Return nothing except the lines from the one that contains "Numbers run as" through the end of the material below, each exactly as given.

:::::

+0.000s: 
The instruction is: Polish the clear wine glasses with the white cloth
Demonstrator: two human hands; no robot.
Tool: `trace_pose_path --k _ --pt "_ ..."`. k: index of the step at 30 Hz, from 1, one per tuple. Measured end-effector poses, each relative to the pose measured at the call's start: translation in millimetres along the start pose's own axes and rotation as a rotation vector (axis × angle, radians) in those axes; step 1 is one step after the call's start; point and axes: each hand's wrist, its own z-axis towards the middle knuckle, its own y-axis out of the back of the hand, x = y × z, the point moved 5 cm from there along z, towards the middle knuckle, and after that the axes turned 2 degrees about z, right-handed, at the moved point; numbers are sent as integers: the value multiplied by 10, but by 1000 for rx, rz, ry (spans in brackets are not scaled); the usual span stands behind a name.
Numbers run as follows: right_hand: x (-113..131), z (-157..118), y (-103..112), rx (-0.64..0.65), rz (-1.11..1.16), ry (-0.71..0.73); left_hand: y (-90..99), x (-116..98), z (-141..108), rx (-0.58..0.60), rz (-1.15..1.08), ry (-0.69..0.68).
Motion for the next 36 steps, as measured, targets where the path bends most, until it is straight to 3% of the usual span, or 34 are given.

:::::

*WORKED SOLUTION:*
Numbers run as follows: right_hand: x (-113..131), z (-157..118), y (-103..112), rx (-0.64..0.65), rz (-1.11..1.16), ry (-0.71..0.73); left_hand: y (-90..99), x (-116..98), z (-141..108), rx (-0.58..0.60), rz (-1.15..1.08), ry (-0.69..0.68).
Motion for the next 36 steps, as measured, targets where the path bends most, until it is straight to 3% of the usual span, or 34 are given.

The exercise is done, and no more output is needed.